My good friend Lisa, and the co-owner/creator of this site, shot me over the above picture the other day and I replied: “Hey, I just passed that sign on 287.” Or it pretty much seems I should have, seeing as these declarations are certainly applicable to our great Garden State.
Let’s take them one at a time, shall we?
Yes, we do speak 4 languages, and all of them fluently. English, yes. Goes without saying, no? Profanity. Yes, we have smashed together some of the most colorful X-rated phrases on the planet, so it’s not just the blue words we can spew but how indeed we spit them. Jersey. Yes, that is a language all its own. And you really have to be from our great state to understand it. And Sarcasm. As Carly Simon says, ‘Nobody does it better,’ and I believe it is one of our great cultural gifts.
Let me give you an example of how we use a bunch of the above (specifically, profanity, Jersey and sarcasm).
I have a friend, born and raised here, who moved to Florida about five years ago. She is constantly telling me how in an instant of meeting someone she can tell they are from Jersey, as such by their speech as ‘tude (which is often the same thing). But she tells me all the time how her sarcasm isn’t so easily digestible to others not from here, something I have seen myself when I have traveled. One example is when somebody she is talking to tells her something that she finds surprising my friend often replies with her usual, “Get the **** out of here,” to which many a non-Jersian has said to her: “Why, do you want me to leave?”
Or there are these examples from what I do and have done…
I had a buddy in California, who when he’d ask me a question, and I’d reply, for clarification he’d usually follow up with, “Oh yeah, that’s cool. Is that where that is?” or with a “I never knew that” or some such. To which I would pretty much always reply, he told me (I never realized I was doing this) with a “Yeah, I don’t ******* know.” I’d immediately throw out my non-denial denial so in good old Jersey fashion I couldn’t be held accountable for my answer.
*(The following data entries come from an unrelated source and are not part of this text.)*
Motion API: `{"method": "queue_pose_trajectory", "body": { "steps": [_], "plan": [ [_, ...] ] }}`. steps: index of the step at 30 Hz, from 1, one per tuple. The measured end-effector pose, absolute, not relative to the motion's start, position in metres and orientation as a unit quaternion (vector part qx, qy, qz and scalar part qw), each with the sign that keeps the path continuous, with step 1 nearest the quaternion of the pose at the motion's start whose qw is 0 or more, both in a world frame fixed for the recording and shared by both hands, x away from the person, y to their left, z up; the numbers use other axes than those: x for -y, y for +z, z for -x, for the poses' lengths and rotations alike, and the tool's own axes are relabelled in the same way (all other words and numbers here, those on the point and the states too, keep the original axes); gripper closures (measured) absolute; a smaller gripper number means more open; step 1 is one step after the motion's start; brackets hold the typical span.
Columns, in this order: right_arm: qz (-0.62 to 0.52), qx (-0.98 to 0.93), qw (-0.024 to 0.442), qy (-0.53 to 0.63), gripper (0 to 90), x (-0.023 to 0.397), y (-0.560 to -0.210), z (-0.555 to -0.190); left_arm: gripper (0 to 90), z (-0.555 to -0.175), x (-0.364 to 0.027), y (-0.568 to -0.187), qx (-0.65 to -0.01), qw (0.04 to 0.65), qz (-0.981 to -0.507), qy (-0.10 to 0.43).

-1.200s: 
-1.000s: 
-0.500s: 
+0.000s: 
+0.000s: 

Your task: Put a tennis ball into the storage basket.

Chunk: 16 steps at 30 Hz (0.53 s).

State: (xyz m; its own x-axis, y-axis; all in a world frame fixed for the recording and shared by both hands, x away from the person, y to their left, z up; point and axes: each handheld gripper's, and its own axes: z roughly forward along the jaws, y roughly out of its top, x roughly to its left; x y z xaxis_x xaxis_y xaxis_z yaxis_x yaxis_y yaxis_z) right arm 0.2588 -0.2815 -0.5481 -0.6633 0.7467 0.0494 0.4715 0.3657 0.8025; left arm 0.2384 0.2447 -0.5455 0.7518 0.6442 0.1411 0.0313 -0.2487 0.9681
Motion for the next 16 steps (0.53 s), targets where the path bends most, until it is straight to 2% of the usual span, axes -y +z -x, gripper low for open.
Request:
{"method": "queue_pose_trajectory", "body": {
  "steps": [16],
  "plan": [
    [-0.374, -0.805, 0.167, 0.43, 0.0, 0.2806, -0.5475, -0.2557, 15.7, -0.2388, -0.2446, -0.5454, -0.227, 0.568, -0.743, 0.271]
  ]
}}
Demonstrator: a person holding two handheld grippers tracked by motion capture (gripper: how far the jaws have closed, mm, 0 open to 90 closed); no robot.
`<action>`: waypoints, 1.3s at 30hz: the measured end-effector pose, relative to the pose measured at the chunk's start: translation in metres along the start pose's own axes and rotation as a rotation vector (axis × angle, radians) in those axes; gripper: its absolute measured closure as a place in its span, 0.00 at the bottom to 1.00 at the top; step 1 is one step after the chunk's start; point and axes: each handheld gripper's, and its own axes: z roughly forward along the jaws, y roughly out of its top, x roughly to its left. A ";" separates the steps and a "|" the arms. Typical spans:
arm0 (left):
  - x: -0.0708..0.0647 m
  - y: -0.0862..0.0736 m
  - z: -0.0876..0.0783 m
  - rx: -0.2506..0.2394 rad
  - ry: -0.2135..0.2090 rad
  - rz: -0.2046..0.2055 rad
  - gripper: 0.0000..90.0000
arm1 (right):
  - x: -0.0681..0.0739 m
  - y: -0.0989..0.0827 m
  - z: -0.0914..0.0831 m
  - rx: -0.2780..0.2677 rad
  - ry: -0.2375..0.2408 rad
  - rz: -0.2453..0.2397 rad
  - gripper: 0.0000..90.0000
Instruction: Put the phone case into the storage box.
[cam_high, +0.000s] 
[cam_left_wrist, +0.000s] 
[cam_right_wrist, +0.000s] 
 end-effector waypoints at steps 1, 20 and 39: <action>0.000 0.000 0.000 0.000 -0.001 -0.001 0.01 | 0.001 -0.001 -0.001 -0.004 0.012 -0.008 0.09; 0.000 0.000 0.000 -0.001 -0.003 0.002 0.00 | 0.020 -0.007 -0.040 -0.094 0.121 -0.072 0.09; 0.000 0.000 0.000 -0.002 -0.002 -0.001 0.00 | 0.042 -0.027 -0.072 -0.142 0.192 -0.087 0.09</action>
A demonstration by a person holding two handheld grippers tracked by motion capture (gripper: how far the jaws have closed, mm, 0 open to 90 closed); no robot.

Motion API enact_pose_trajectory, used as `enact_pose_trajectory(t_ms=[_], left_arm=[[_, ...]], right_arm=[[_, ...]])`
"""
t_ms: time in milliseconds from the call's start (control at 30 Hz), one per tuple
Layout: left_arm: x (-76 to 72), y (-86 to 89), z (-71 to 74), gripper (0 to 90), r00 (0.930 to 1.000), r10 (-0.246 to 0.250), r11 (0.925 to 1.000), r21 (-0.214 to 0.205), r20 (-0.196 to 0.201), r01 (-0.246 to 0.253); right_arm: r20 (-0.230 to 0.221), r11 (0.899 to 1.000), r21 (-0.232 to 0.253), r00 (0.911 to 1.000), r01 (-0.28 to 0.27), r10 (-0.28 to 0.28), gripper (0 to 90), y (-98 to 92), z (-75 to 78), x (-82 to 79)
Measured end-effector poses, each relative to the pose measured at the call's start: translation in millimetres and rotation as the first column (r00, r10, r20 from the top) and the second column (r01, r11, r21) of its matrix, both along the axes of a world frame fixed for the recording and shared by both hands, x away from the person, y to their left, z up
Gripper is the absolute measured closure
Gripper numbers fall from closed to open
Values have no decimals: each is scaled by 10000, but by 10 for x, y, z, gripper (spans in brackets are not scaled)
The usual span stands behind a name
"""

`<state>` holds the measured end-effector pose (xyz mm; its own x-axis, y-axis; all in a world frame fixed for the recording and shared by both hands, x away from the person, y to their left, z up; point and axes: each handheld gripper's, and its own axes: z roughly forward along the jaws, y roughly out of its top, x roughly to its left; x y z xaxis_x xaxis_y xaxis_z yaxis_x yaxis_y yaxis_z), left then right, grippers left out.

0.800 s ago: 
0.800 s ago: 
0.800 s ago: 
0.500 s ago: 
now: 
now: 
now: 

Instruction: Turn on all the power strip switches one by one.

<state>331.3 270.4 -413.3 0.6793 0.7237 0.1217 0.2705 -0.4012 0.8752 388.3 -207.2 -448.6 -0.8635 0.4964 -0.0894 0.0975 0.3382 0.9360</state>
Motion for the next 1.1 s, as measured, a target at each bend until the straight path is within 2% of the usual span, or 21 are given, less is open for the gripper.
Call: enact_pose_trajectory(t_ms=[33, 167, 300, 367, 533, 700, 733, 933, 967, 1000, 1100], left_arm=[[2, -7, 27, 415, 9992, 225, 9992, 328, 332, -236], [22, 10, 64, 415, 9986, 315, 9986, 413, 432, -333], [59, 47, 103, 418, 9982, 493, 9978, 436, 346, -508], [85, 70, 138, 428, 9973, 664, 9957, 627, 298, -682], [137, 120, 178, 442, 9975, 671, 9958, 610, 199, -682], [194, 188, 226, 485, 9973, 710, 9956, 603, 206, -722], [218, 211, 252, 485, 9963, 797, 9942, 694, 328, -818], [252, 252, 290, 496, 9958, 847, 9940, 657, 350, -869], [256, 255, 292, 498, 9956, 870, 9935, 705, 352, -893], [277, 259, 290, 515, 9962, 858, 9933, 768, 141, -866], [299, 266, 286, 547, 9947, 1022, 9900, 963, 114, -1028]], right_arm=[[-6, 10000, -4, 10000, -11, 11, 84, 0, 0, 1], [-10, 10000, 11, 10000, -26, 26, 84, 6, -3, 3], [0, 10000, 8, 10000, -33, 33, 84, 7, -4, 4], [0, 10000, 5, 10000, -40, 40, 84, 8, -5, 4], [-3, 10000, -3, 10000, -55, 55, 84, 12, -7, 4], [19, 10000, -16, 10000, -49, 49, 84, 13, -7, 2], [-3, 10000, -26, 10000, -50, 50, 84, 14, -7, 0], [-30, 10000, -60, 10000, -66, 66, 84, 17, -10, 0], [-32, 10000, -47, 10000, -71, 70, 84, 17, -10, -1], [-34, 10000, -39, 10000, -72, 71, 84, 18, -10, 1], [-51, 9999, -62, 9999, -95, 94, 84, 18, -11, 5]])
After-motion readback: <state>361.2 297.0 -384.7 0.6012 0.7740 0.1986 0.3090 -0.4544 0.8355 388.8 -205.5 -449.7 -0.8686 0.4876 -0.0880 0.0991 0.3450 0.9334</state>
Or, the fantastically ambiguous Italian New Jersey-based (and I am of Italian descent on both sides so I am surely qualified to make this statement) “It is what it is,” when asked a pointed question about something I really don’t want to commit an answer to.
(Use it, it works.)
And yes, as the sign also says: The roads are rough, the attitude comes standard
I’m sure there are some New Jersey-centric books exploring the subject of New Jersey-language and ‘tude, either how they work together or separately. And I know that other places in the country and the whole world have their idiosyncrasies when it comes to what they say and how they say it. But I just know our Jerseyism runs deep and Lisa’s sign text prompted me today to give forth on what I feel are some of our better qualities.
Now, get the **** outta here, cause this is what it is.